> AIM OF THE EXERCISE
Everything from the line containing "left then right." through the line containing "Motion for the" should be repeated exactly, and nothing else from the data.

********

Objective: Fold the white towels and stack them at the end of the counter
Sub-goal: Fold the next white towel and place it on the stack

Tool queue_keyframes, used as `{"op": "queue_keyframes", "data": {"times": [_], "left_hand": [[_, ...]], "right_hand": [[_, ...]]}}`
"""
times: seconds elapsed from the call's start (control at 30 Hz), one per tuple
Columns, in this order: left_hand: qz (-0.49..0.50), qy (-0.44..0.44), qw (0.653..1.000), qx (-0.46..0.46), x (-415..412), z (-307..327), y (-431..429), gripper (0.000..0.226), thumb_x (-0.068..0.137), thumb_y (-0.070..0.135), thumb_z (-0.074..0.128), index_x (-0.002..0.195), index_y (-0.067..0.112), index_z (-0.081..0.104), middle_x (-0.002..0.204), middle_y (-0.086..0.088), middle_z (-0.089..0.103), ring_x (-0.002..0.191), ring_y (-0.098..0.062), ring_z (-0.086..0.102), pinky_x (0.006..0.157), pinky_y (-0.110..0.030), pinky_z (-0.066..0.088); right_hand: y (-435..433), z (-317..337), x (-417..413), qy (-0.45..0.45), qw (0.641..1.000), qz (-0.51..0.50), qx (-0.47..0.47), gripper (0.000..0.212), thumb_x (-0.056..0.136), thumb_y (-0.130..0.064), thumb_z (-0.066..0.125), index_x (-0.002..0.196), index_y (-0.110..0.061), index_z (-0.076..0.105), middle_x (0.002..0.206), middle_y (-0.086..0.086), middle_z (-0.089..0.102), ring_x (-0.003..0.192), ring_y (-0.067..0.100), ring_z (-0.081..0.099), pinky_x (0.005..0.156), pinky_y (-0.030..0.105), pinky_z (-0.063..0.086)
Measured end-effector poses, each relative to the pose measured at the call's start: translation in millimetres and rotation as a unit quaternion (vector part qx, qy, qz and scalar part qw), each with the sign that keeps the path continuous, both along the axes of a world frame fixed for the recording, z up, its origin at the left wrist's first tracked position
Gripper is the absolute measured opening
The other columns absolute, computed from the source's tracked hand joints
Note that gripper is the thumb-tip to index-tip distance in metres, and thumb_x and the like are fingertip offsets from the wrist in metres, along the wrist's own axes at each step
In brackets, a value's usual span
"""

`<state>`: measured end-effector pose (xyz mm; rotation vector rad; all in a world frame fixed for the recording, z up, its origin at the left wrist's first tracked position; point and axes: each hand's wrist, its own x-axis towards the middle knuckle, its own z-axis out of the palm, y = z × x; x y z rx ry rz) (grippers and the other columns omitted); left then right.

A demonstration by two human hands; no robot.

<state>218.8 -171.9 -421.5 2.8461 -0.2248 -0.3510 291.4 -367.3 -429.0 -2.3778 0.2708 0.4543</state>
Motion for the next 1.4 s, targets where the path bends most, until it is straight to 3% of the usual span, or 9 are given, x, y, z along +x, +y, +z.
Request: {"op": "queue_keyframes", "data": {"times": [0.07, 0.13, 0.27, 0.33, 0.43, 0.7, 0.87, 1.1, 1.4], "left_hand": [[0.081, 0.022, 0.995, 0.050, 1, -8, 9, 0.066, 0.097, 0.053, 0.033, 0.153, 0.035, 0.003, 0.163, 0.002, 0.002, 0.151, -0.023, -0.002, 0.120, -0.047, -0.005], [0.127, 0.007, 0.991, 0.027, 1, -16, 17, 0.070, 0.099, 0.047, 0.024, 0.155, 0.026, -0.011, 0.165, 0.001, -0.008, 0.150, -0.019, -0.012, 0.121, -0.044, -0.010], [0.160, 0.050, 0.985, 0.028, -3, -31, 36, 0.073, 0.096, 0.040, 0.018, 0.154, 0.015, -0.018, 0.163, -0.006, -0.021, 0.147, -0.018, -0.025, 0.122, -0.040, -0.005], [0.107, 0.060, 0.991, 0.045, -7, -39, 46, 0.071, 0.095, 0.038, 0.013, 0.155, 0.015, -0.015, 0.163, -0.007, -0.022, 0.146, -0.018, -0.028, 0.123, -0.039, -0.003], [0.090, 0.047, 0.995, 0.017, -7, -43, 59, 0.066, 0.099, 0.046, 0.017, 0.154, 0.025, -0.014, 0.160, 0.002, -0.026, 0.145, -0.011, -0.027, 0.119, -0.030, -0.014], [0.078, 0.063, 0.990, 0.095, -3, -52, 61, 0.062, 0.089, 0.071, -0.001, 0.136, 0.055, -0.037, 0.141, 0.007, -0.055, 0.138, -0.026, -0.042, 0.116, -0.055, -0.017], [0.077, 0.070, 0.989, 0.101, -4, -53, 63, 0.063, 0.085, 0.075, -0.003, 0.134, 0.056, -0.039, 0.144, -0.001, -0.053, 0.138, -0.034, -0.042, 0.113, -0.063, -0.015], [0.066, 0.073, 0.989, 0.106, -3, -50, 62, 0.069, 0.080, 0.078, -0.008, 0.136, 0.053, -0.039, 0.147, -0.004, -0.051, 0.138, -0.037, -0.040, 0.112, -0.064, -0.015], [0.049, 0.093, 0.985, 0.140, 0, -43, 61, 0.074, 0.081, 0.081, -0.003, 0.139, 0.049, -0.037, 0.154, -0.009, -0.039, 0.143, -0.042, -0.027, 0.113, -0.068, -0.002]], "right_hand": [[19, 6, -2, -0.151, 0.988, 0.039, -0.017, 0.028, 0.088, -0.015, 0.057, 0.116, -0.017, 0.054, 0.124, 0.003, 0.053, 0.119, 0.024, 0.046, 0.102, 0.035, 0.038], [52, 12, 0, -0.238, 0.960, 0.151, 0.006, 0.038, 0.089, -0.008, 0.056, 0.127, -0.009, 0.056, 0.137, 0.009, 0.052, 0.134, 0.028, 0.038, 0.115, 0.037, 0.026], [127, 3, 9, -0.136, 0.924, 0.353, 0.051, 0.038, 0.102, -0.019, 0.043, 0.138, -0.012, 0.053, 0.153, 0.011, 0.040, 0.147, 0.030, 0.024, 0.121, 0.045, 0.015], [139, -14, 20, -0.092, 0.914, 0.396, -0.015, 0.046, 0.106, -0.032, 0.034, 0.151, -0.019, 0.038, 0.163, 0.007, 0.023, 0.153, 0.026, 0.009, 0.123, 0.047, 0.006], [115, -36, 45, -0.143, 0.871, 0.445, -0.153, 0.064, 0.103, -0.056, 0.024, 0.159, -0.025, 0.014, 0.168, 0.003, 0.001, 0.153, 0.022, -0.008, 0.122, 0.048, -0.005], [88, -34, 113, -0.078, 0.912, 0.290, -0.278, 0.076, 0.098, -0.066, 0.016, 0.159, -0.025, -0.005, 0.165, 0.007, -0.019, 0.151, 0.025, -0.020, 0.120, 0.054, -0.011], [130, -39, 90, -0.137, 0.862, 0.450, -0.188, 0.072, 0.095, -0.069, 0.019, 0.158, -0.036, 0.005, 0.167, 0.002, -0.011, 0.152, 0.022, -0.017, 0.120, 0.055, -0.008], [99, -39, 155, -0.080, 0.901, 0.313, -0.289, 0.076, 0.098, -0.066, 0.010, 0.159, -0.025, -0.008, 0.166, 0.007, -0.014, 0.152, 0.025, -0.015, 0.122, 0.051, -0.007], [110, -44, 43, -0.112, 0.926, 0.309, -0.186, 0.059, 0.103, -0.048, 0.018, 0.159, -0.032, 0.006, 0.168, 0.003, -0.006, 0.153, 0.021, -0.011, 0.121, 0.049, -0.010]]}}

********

> EXERCISE RESULT
`<state>`: measured end-effector pose (xyz mm; rotation vector rad; all in a world frame fixed for the recording, z up, its origin at the left wrist's first tracked position; point and axes: each hand's wrist, its own x-axis towards the middle knuckle, its own z-axis out of the palm, y = z × x; x y z rx ry rz) (grippers and the other columns omitted); left then right.

A demonstration by two human hands; no robot.

<state>218.8 -171.9 -421.5 2.8461 -0.2248 -0.3510 291.4 -367.3 -429.0 -2.3778 0.2708 0.4543</state>
Motion for the next 1.4 s, targets where the path bends most, until it is straight to 3% of the usual span, or 9 are given, x, y, z along +x, +y, +z.

What precedes this is the full answer.